▶ **Instructions for the task**:
In the records below, find each line that holds "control" and return it.

Excerpted data START

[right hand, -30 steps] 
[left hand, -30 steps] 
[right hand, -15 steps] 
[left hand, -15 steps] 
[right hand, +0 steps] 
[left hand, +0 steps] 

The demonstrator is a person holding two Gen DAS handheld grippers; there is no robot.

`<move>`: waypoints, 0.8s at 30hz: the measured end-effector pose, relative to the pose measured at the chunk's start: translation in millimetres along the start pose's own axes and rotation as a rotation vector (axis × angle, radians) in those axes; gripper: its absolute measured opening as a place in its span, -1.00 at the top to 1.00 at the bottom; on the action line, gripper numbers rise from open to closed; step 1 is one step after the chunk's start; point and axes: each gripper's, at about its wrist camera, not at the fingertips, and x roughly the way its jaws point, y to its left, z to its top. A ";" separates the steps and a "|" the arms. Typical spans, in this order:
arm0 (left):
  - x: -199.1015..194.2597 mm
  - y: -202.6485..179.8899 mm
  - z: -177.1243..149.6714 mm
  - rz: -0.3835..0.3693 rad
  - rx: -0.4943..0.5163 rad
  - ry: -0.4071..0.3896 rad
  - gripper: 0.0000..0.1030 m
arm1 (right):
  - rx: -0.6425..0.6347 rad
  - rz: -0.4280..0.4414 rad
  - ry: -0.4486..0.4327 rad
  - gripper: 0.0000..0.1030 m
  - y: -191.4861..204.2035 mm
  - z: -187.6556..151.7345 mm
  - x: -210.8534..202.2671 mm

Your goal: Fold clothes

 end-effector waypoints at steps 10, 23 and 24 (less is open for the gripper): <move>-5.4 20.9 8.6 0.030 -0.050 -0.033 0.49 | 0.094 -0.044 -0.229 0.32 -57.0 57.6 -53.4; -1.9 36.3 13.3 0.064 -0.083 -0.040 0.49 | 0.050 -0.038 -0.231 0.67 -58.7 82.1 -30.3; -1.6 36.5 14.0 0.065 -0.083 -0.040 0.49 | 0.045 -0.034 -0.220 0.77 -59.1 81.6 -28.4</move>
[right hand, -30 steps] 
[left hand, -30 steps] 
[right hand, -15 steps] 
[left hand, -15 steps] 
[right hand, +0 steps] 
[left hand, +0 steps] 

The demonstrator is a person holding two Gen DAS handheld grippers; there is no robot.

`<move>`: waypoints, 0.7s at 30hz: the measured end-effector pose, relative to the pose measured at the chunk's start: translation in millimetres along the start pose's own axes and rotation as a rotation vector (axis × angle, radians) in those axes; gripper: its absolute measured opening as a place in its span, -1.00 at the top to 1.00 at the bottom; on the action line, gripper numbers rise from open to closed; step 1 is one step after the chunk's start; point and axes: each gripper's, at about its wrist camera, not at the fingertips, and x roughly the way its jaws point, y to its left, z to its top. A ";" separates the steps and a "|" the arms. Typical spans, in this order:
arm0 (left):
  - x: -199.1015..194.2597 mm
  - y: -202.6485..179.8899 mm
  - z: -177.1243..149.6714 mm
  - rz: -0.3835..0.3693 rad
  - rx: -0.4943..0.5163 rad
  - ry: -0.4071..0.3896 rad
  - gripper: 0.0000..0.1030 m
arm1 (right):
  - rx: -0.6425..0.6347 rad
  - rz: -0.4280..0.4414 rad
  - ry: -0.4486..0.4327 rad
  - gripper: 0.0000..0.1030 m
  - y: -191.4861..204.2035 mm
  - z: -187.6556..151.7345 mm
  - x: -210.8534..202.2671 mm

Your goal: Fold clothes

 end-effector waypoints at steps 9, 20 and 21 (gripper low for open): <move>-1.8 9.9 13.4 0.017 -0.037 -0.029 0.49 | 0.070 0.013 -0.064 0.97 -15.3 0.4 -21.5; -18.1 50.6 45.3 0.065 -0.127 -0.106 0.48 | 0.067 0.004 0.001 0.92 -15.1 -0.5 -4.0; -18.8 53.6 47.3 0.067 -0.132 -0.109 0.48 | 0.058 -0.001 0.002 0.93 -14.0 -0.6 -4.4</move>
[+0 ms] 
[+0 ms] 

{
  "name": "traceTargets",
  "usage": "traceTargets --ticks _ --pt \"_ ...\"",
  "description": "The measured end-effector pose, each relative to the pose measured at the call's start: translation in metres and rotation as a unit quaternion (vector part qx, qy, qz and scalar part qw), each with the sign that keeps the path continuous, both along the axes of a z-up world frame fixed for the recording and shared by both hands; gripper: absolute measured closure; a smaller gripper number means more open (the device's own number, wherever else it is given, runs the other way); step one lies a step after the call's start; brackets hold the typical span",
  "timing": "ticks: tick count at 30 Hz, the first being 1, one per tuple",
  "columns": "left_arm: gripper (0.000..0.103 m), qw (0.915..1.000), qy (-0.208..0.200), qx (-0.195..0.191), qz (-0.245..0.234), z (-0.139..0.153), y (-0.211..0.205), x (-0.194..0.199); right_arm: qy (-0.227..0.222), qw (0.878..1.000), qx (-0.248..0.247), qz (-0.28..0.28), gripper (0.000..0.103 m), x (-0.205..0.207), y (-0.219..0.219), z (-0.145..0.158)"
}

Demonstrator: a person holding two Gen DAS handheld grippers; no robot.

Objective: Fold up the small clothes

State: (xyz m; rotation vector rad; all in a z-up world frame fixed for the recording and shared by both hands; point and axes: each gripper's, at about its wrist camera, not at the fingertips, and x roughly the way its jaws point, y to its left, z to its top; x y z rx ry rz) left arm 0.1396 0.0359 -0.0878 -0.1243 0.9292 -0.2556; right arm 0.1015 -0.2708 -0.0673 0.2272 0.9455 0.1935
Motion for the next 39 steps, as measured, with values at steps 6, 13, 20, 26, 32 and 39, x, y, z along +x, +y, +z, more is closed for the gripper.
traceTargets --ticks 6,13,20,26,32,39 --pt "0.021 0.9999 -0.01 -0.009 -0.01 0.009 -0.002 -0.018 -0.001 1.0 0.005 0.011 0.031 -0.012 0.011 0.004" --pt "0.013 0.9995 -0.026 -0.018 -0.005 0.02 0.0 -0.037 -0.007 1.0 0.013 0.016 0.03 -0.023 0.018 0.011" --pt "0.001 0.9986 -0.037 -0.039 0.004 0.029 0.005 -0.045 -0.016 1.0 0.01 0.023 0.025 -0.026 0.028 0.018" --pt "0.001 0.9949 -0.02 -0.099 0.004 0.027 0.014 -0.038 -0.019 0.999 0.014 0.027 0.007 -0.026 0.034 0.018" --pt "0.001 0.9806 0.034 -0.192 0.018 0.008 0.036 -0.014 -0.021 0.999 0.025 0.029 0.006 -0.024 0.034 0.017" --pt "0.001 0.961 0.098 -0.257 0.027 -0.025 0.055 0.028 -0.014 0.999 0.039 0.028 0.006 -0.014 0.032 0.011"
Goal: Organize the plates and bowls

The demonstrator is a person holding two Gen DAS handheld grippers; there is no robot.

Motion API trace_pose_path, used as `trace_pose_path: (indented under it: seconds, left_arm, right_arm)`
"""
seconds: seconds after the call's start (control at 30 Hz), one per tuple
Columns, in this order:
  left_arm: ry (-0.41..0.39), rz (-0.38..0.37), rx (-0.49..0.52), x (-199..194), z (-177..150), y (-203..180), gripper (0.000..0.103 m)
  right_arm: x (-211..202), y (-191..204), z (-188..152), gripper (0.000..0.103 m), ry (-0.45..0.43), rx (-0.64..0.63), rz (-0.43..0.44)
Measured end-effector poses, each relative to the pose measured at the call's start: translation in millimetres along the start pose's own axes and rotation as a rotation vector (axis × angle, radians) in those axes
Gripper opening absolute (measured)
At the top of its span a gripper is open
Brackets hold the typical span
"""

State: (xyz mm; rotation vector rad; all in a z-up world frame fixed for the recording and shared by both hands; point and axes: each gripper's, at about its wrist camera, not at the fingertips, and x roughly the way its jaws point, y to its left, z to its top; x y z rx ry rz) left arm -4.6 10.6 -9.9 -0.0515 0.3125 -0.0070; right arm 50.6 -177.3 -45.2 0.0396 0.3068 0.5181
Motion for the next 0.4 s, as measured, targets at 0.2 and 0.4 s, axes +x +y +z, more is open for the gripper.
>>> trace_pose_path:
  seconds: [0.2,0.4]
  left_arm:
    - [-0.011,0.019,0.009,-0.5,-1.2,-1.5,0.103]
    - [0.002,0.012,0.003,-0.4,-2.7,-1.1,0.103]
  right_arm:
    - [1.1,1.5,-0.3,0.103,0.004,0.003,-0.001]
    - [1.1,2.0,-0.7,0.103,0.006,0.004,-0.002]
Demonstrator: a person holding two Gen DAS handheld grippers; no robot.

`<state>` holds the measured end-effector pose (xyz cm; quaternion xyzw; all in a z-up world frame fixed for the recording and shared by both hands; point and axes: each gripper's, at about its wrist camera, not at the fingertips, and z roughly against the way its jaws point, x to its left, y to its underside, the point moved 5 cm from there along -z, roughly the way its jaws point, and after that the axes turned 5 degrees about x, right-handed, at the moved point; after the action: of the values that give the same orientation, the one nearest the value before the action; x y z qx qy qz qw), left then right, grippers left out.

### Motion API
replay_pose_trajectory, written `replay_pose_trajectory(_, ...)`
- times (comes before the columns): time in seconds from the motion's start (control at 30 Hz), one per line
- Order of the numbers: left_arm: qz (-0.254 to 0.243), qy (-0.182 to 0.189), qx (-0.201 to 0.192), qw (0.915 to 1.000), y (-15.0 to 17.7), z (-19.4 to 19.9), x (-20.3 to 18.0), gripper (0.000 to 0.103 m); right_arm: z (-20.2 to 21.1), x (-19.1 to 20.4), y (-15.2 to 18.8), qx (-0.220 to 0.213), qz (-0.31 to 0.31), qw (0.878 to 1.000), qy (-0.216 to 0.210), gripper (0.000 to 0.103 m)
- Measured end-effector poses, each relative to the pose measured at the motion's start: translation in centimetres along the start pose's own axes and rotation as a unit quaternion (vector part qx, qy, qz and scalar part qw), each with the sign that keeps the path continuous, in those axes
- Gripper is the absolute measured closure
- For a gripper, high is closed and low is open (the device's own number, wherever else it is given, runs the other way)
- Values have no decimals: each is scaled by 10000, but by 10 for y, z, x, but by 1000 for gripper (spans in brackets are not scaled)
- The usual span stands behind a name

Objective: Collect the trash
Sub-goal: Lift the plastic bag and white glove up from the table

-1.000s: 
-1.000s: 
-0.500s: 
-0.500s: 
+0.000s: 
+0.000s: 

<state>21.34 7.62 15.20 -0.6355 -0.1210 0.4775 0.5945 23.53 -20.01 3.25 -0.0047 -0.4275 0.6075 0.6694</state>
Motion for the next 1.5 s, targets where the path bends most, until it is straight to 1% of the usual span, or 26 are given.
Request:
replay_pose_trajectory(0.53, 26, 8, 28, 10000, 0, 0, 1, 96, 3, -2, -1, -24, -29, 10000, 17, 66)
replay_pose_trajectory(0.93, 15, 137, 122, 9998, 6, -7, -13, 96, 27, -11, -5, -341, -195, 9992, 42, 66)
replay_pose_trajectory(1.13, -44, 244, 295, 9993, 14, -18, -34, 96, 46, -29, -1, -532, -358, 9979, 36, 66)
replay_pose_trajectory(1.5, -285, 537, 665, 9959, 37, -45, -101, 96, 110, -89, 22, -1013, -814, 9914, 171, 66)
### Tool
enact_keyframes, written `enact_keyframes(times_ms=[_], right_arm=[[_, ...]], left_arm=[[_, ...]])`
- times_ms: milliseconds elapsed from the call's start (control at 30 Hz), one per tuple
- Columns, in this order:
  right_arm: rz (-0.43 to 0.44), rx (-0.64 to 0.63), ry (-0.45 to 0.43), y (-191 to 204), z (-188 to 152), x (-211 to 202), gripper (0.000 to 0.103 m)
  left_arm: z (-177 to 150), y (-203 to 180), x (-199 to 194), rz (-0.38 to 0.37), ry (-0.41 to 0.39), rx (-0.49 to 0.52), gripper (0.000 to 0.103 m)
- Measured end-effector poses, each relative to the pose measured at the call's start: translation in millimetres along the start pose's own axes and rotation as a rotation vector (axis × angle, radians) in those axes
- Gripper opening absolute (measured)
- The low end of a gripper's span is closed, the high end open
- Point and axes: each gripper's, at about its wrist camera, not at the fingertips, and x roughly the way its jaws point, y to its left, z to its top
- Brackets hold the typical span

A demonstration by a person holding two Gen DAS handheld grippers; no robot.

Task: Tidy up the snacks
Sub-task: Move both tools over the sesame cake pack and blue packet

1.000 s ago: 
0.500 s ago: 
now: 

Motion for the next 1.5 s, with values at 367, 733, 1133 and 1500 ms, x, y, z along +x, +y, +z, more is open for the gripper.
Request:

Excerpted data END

▶ **Reply to the exercise**:
seconds: seconds after the call's start (control at 30 Hz), one per tuple
- times (comes before the columns): time in seconds from the motion's start (control at 30 Hz), one per line
- times_ms: milliseconds elapsed from the call's start (control at 30 Hz), one per tuple

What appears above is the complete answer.